Saturday, November 10, 2007

Dancing about Architecture

And who could do it better than Clive James?

I won't waste time trying to be funny about John Coltrane, because Philip Larkin has already done it, lavishing all his comic invention on the task of conveying his authentic rage. (For those who have never read Larkin's All What Jazz, incidentally, the references to Coltrane are the ideal way in to the burning center of Larkin's critical vision.) There is nothing to be gained by trying to evoke the full, face-­freezing, ­gut-churning hideosity of all the things Coltrane does that Webster doesn't. But there might be some value in pointing out what Coltrane doesn't do that Webster does. Coltrane's instrument is likewise a tenor sax, but there the resemblance ends. In fact, it is only recognizable as a tenor because it can't be a bass or a soprano: It has a tenor's range but nothing of the voice that Hawkins discovered for it and Webster focused and deepened. There is not a phrase that asks to be remembered except as a lesion to the inner ear, and the only purpose of the repetitions is to prove that what might have been charitably dismissed as an accident was actually meant. Shapelessness and incoherence are treated as ideals. Above all, and beyond all, there is no end to it. There is no reason except imminent death for the cacophonous parade to stop. The impressiveness of the feat depends entirely on the air it conveys that the perpetrator has devoted his life to making this discovery: Supreme mastery of technique has led him to this charmless demonstration of what he can do that nobody else can. The likelihood that nobody else would want to is not considered.

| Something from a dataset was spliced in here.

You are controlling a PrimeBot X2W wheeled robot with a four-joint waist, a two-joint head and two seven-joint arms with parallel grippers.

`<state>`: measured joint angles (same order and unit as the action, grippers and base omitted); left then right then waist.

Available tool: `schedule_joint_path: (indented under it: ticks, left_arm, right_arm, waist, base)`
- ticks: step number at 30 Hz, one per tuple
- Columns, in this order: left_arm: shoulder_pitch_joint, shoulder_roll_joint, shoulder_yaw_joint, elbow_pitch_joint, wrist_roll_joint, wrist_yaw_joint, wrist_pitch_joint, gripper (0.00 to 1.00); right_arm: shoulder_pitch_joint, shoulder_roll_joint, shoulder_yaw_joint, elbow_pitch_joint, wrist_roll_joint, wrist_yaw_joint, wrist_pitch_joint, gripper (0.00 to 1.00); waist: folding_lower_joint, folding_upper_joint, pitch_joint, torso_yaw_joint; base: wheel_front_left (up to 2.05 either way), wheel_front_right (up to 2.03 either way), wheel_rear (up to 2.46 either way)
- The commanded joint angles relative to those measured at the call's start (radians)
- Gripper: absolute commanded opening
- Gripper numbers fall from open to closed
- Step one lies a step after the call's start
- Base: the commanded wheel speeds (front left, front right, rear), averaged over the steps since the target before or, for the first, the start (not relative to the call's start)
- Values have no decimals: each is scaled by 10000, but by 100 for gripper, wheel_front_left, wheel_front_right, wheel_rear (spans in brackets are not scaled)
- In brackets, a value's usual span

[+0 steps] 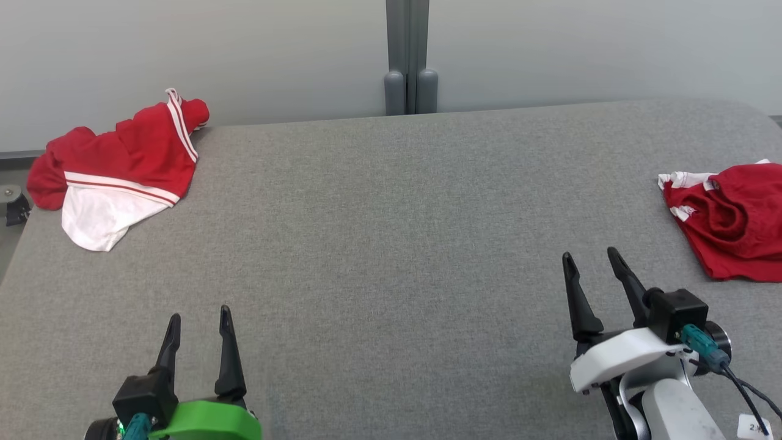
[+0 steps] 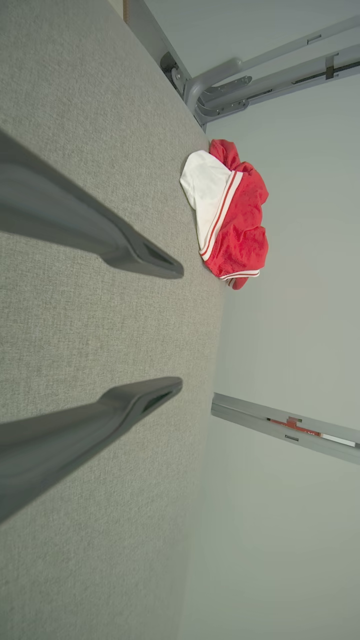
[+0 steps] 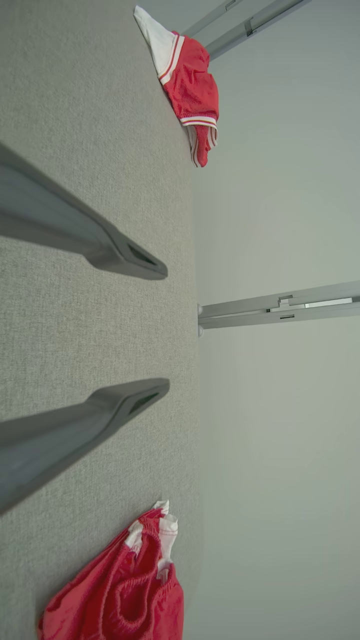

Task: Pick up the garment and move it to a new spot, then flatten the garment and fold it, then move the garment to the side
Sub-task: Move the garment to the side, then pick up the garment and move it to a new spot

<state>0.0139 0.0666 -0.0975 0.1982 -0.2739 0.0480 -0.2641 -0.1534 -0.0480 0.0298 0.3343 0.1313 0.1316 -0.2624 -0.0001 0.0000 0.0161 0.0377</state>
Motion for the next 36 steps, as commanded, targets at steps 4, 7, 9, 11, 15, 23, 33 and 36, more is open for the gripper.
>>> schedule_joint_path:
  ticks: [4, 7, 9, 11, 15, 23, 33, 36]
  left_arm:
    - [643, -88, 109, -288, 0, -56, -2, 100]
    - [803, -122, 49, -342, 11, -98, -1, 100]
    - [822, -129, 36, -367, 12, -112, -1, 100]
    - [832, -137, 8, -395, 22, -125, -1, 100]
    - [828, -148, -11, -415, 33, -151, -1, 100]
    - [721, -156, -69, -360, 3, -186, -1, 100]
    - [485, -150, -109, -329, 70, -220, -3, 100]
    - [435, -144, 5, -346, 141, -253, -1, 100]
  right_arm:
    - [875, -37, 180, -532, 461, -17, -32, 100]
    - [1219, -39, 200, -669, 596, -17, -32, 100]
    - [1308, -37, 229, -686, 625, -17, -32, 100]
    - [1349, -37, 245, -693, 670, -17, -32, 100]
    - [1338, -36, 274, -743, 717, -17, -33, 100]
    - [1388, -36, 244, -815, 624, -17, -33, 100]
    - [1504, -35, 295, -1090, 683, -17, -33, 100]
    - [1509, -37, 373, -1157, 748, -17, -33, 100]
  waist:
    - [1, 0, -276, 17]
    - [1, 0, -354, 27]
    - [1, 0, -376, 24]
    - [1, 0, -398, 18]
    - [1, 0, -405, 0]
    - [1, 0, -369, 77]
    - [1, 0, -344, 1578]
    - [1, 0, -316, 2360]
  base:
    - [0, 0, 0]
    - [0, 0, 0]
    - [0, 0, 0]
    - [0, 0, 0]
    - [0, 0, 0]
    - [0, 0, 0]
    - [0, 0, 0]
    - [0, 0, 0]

From 'Duke Ellington: The Supremacy of Swing' in Slate. Other chapters from Cultural Amnesia on Slate here.

More invective coming up shortly. It's the season for it, apparently.

Disclaimer: The thing about invective is one doesn't need to agree with it to be entertained by it.

4 comments:

Tabula Rasa said...

such sacrilege!

but more than that, i feel sorry for this poor person for so completely missing out on appreciating one of the greatest achievements of the last century.

Space Bar said...

TR: Isn't it? :D

Part two coming up.

Falstaff said...

What was it Donne said?

" If rival fools tax thee to have loved a man
So foul, and coarse, as oh, I may seem then,
This shall say what I was: and thou shalt say,
Do his hurts reach me? doth my worth decay?
Or do they reach his judging mind, that he
Should now love less, what he did love to see?
That which in him was fair and delicate,
Was but the milk, which in love's childish state
Did nurse it: who now is grown strong enough
To feed on that, which to disused tastes seems tough."

Space Bar said...

Falstaff: Yes. CJ quotes Miles Davis as saying, about critics, "If I don't like what they say, I hop into my Ferrari and drive away." or words to that effect. Too lazy to hunt for and post link.

I think the difference between just an airing of prejudice and good invective is the awareness in oneself of a very clearly defined aesthetic; anything that does not accomodate itself within that framework is liable to be attacked. This does not make the work less worthy; it merely lays out for the reader a road map of where the writer's coming from.

And that pretty much takes care of what I wanted to say about invective in general so no Mieville coming up.